[ 
https://issues.apache.org/jira/browse/HIVE-11558?page=com.atlassian.jira.plugin.system.issuetabpanels:all-tabpanel
 ]

Hari Sekhon updated HIVE-11558:
-------------------------------
    Description: 
When creating a Parquet table in Hive from a table in another format (in this 
case JSON) using CTAS, the generated parquet files are created with broken 
footers and cause NullPointerExceptions in both Parquet tools and Spark when 
reading the files directly.

Here is the error from parquet tools:

{code}Could not read footer: java.lang.NullPointerException{code}

Here is the error from Spark reading the parquet file back:
{code}java.lang.NullPointerException
        at 
parquet.format.converter.ParquetMetadataConverter.fromParquetStatistics(ParquetMetadataConverter.java:249)
        at 
parquet.format.converter.ParquetMetadataConverter.fromParquetMetadata(ParquetMetadataConverter.java:543)
        at 
parquet.format.converter.ParquetMetadataConverter.readParquetMetadata(ParquetMetadataConverter.java:520)
        at 
parquet.hadoop.ParquetFileReader.readFooter(ParquetFileReader.java:426)
        at 
org.apache.spark.sql.parquet.ParquetRelation2$MetadataCache$$anonfun$refresh$6.apply(newParquet.scala:298)
        at 
org.apache.spark.sql.parquet.ParquetRelation2$MetadataCache$$anonfun$refresh$6.apply(newParquet.scala:297)
        at 
scala.collection.parallel.mutable.ParArray$Map.leaf(ParArray.scala:658)
        at 
scala.collection.parallel.Task$$anonfun$tryLeaf$1.apply$mcV$sp(Tasks.scala:54)
        at 
scala.collection.parallel.Task$$anonfun$tryLeaf$1.apply(Tasks.scala:53)
        at 
scala.collection.parallel.Task$$anonfun$tryLeaf$1.apply(Tasks.scala:53)
        at scala.collection.parallel.Task$class.tryLeaf(Tasks.scala:56)
        at 
scala.collection.parallel.mutable.ParArray$Map.tryLeaf(ParArray.scala:650)
        at 
scala.collection.parallel.AdaptiveWorkStealingTasks$WrappedTask$class.compute(Tasks.scala:165)
        at 
scala.collection.parallel.AdaptiveWorkStealingForkJoinTasks$WrappedTask.compute(Tasks.scala:514)
        at 
scala.concurrent.forkjoin.RecursiveAction.exec(RecursiveAction.java:160)
        at scala.concurrent.forkjoin.ForkJoinTask.doExec(ForkJoinTask.java:260)
        at 
scala.concurrent.forkjoin.ForkJoinPool$WorkQueue.runTask(ForkJoinPool.java:1339)
        at 
scala.concurrent.forkjoin.ForkJoinPool.runWorker(ForkJoinPool.java:1979)
        at 
scala.concurrent.forkjoin.ForkJoinWorkerThread.run(ForkJoinWorkerThread.java:107)
{code}

What's interesting is that the table works fine in Hive when selecting out of 
it, even when doing select * on the whole table and letting it run to the end 
(it's a sample data set), it's only other tools it causes problems for.

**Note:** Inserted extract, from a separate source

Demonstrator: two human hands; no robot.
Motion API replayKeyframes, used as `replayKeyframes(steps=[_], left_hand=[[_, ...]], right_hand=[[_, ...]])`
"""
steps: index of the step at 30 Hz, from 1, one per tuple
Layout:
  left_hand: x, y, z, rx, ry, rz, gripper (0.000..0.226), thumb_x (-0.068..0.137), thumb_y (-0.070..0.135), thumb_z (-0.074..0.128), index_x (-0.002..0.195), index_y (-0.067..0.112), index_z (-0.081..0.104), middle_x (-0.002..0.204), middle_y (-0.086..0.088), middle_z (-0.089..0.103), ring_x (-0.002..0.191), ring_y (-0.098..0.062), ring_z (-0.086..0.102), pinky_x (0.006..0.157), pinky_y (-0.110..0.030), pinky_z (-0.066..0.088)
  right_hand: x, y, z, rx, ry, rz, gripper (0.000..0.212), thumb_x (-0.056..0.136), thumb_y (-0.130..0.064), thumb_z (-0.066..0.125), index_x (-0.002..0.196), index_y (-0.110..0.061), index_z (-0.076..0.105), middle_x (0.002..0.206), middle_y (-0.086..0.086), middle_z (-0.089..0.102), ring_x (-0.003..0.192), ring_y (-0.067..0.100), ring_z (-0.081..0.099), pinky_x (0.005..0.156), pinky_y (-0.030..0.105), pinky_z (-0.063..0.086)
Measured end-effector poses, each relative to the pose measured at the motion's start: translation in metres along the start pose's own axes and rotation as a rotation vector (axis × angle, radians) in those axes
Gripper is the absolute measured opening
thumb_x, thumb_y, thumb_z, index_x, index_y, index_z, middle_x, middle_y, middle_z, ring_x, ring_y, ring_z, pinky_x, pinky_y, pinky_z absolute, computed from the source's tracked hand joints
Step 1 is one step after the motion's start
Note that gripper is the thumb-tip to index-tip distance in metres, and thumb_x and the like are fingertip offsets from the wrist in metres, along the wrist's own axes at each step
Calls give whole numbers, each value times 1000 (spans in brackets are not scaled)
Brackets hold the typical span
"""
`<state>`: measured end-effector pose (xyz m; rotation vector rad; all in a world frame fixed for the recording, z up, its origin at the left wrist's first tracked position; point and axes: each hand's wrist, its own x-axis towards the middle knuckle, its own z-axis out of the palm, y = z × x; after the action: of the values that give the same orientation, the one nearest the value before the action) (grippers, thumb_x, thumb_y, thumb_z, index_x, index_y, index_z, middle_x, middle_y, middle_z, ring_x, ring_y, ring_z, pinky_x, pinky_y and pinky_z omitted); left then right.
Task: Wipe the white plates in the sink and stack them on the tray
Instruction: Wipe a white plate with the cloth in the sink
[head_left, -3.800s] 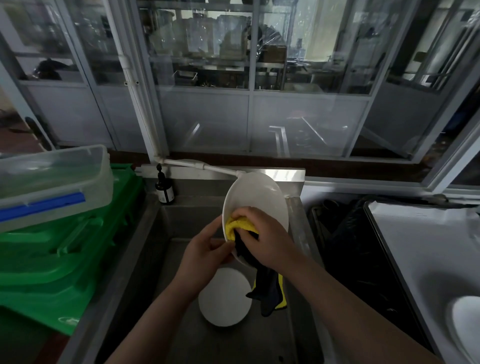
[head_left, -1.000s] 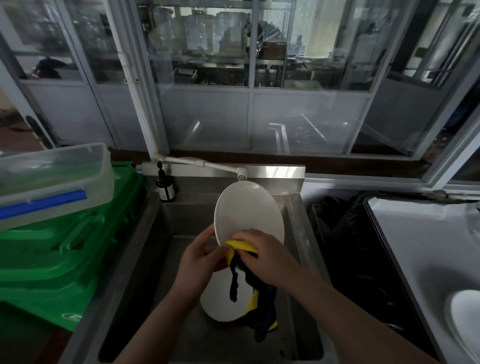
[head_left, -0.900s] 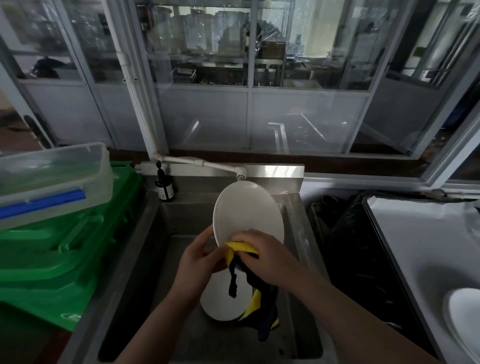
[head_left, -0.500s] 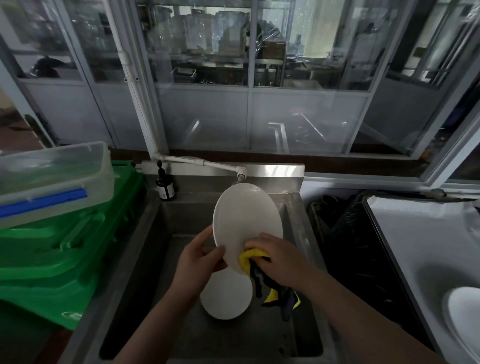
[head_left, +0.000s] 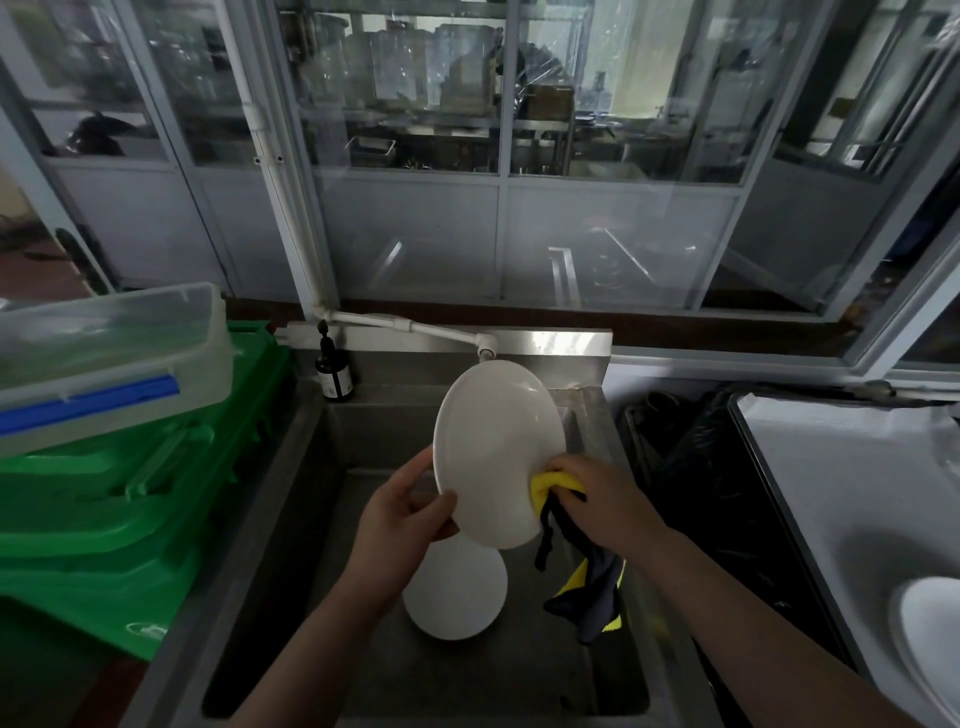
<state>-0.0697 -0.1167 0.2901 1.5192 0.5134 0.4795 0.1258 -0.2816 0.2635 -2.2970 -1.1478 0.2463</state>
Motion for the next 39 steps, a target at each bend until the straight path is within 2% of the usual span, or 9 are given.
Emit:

All fields are string except for the first one which is timestamp, but this is 
not that known issue since if I create another parquet table with 3 fields 
including the timestamp and two string fields using CTAS those hive generated 
parquet files works fine in the other tools.

The only thing I can see which appears to cause this is the other fields have 
lots of NULLs in them as those json fields may or may not be present.

I've converted this exact same json data set to parquet using Apache Drill and 
also using Apache Spark SQL and both of those tools create parquet files from 
this data set as a straight conversion that are fine when accessed via Parquet 
tools or Drill or Spark or Hive (using an external Hive table definition 
layered over the generated parquet files).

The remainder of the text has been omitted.